PROBLEM TO SOLVE: Work out how many lines in the material below hold the word "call". Write only the number.

DATA:
==*==
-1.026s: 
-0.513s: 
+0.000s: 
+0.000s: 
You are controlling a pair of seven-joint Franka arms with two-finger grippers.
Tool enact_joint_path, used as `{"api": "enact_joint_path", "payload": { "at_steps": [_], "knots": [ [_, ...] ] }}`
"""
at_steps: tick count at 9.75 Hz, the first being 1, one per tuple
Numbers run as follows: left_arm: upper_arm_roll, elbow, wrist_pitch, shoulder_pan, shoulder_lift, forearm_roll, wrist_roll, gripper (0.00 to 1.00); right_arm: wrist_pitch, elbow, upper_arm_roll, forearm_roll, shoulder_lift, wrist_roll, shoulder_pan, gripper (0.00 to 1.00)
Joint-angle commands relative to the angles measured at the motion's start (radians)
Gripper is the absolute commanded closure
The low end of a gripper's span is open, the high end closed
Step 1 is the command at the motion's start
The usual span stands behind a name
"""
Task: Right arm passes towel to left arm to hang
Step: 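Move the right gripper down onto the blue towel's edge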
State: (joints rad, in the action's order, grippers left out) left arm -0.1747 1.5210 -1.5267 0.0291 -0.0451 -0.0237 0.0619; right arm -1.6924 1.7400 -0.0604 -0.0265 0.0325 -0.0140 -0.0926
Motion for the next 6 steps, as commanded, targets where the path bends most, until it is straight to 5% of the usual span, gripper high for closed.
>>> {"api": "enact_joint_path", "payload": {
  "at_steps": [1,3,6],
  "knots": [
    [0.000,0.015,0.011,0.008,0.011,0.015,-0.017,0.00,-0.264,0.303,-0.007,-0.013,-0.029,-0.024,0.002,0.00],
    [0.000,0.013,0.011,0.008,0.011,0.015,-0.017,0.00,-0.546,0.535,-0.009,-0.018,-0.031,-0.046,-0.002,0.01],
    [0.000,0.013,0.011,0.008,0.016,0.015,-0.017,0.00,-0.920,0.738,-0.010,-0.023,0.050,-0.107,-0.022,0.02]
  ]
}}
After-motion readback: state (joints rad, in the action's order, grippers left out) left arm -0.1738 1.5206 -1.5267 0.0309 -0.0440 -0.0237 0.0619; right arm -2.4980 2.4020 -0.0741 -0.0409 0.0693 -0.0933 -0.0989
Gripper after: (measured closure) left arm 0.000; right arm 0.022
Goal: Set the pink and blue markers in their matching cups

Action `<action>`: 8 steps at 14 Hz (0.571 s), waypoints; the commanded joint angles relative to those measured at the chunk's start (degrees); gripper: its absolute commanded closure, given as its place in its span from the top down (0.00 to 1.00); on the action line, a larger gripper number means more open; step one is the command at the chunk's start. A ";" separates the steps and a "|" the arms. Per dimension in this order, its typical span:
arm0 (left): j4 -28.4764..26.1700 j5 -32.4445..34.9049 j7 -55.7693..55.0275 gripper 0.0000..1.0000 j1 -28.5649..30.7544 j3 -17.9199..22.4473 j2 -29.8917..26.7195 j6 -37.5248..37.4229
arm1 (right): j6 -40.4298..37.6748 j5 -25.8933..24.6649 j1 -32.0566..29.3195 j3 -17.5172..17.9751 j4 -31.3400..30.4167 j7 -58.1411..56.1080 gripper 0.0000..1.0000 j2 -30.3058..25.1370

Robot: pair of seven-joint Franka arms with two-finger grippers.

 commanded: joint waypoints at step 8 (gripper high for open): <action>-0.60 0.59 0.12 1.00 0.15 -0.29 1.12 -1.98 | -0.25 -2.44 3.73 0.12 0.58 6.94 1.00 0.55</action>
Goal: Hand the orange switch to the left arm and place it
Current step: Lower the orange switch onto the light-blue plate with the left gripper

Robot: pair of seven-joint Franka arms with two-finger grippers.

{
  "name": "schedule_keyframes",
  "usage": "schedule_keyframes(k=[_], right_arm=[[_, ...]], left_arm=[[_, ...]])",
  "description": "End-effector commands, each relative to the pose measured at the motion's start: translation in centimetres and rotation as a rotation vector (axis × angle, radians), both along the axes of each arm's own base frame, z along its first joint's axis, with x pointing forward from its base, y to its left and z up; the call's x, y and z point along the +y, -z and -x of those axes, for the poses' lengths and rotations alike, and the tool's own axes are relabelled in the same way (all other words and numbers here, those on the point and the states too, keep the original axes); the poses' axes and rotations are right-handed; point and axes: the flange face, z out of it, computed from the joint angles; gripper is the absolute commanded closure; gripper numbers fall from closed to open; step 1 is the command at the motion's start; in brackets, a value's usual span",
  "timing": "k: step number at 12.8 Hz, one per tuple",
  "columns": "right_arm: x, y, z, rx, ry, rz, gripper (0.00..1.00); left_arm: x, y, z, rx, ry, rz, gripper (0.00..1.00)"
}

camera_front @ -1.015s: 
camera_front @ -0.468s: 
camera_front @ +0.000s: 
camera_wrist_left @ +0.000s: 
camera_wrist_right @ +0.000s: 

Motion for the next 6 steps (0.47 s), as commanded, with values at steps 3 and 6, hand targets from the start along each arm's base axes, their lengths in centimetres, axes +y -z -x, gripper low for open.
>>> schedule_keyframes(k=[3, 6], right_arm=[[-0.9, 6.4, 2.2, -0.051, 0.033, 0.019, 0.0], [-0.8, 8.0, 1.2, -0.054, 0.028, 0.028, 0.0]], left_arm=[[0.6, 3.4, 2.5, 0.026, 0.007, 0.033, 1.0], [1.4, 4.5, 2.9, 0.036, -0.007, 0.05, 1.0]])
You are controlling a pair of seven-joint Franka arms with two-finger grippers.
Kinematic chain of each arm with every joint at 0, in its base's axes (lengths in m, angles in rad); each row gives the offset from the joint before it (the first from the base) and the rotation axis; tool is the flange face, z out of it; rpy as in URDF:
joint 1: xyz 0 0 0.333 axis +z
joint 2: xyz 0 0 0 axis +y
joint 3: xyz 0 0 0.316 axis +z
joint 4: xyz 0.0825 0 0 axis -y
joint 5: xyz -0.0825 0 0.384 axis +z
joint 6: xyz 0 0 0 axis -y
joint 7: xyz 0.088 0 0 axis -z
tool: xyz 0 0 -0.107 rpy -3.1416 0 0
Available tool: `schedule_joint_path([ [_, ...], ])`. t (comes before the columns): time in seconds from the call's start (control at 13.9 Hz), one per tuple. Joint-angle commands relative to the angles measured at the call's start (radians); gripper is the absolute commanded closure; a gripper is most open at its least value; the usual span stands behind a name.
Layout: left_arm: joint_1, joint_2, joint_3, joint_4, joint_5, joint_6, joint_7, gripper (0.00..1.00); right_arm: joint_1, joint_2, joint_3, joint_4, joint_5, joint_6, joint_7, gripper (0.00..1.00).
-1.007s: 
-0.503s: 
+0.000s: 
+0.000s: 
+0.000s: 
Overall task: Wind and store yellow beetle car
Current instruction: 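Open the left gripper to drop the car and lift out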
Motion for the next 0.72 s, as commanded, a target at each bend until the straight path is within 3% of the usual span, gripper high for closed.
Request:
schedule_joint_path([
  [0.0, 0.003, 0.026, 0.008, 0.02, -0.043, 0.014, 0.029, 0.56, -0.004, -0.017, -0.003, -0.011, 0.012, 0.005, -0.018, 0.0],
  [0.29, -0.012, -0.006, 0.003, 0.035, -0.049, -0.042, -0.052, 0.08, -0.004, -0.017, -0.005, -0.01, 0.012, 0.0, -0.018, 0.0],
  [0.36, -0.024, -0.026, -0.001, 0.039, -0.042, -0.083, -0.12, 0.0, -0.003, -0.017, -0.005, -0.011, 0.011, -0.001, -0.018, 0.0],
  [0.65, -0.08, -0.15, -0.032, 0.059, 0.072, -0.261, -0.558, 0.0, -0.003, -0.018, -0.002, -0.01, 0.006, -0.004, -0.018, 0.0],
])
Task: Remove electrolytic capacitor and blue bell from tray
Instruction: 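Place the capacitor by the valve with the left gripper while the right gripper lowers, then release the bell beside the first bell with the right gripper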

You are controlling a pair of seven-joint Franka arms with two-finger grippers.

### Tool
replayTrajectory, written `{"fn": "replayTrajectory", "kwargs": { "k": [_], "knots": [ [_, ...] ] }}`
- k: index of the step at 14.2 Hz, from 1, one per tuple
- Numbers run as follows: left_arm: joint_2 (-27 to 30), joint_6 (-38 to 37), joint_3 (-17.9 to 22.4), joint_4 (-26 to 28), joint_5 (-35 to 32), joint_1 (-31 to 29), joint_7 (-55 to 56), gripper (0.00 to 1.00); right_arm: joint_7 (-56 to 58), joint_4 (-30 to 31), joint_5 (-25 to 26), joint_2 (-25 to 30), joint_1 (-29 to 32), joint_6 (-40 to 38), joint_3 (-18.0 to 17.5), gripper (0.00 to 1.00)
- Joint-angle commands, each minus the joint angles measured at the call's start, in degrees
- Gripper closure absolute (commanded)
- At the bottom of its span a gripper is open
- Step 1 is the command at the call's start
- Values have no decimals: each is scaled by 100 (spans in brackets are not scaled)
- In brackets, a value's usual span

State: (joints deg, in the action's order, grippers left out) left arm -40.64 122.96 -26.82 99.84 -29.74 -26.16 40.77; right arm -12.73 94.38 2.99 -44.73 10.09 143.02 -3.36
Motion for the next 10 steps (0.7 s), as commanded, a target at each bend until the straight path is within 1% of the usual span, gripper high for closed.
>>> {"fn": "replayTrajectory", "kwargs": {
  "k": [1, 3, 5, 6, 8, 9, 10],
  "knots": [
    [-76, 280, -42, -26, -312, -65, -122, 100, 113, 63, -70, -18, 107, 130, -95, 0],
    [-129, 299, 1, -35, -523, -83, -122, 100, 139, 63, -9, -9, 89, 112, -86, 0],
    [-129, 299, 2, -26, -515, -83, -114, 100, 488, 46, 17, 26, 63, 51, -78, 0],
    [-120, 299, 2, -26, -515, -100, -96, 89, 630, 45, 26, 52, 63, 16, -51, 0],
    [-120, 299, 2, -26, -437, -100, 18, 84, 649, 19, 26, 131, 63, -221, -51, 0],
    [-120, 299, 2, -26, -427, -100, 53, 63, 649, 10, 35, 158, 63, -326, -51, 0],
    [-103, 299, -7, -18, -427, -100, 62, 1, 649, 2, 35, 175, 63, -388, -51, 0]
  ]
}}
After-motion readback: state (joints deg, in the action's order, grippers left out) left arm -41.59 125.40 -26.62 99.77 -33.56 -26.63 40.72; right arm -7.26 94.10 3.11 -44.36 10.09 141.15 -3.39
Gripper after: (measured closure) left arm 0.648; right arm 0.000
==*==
RESPONSE FOR THIS EXERCISE: 4